# Data for analysis

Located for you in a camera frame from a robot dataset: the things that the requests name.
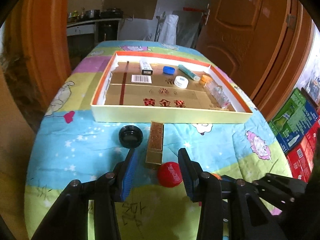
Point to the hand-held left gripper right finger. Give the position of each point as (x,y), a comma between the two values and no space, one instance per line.
(187,172)

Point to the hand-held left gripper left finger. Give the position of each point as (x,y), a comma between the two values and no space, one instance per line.
(128,172)

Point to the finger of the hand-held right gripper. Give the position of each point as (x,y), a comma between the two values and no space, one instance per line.
(277,187)

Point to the red bottle cap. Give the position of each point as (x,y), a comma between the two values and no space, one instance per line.
(170,175)

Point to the gold rectangular box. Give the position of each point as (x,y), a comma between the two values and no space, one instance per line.
(155,145)

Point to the shallow cardboard box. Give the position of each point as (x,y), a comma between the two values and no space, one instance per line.
(160,97)

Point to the white round jar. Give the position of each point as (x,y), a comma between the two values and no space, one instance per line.
(181,81)

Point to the orange cap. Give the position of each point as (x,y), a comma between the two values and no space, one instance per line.
(206,79)

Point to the teal rectangular box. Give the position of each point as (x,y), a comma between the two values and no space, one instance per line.
(188,71)

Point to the blue bottle cap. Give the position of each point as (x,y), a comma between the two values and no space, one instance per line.
(168,69)

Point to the white cartoon print box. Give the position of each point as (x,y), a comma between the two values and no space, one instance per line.
(145,67)

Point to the black round lid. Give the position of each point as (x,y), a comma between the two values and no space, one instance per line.
(130,136)

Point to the red carton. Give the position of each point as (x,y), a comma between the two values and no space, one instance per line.
(302,155)

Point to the cartoon printed tablecloth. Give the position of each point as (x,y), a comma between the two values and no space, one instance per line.
(87,135)

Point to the green carton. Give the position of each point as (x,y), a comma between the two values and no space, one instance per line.
(292,120)

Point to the plain wooden door panel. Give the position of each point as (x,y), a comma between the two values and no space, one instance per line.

# Assigned task
Pictures stay out. Write out everything else in the material exactly.

# Response for this exercise
Located for you in a camera frame from a robot dataset: the things that the requests name.
Point to the hand-held left gripper right finger. Give the position of each point as (x,y), a comma between the two values and no space, one instance per line.
(187,172)

Point to the hand-held left gripper left finger. Give the position of each point as (x,y), a comma between the two values and no space, one instance per line.
(128,172)

Point to the finger of the hand-held right gripper. Give the position of each point as (x,y), a comma between the two values and no space, one instance per line.
(277,187)

Point to the red bottle cap. Give the position of each point as (x,y), a comma between the two values and no space, one instance per line.
(170,175)

Point to the gold rectangular box. Give the position of each point as (x,y), a comma between the two values and no space, one instance per line.
(155,145)

Point to the shallow cardboard box. Give the position of each point as (x,y), a comma between the two values and no space, one instance per line.
(160,97)

Point to the white round jar. Give the position of each point as (x,y), a comma between the two values and no space, one instance per line.
(181,81)

Point to the orange cap. Give the position of each point as (x,y), a comma between the two values and no space, one instance per line.
(206,79)

Point to the teal rectangular box. Give the position of each point as (x,y), a comma between the two values and no space, one instance per line.
(188,71)

Point to the blue bottle cap. Give the position of each point as (x,y), a comma between the two values and no space, one instance per line.
(168,69)

Point to the white cartoon print box. Give the position of each point as (x,y), a comma between the two values and no space, one instance per line.
(145,67)

Point to the black round lid. Give the position of each point as (x,y), a comma between the two values and no space, one instance per line.
(130,136)

Point to the red carton. Give the position of each point as (x,y), a comma between the two values and no space, one instance per line.
(302,155)

Point to the cartoon printed tablecloth. Give the position of each point as (x,y), a comma between the two values and no space, one instance per line.
(87,135)

Point to the green carton. Give the position of each point as (x,y), a comma between the two values and no space, one instance per line.
(292,120)

Point to the plain wooden door panel. Give the position of each point as (x,y), a comma between the two values and no space, one instance per line.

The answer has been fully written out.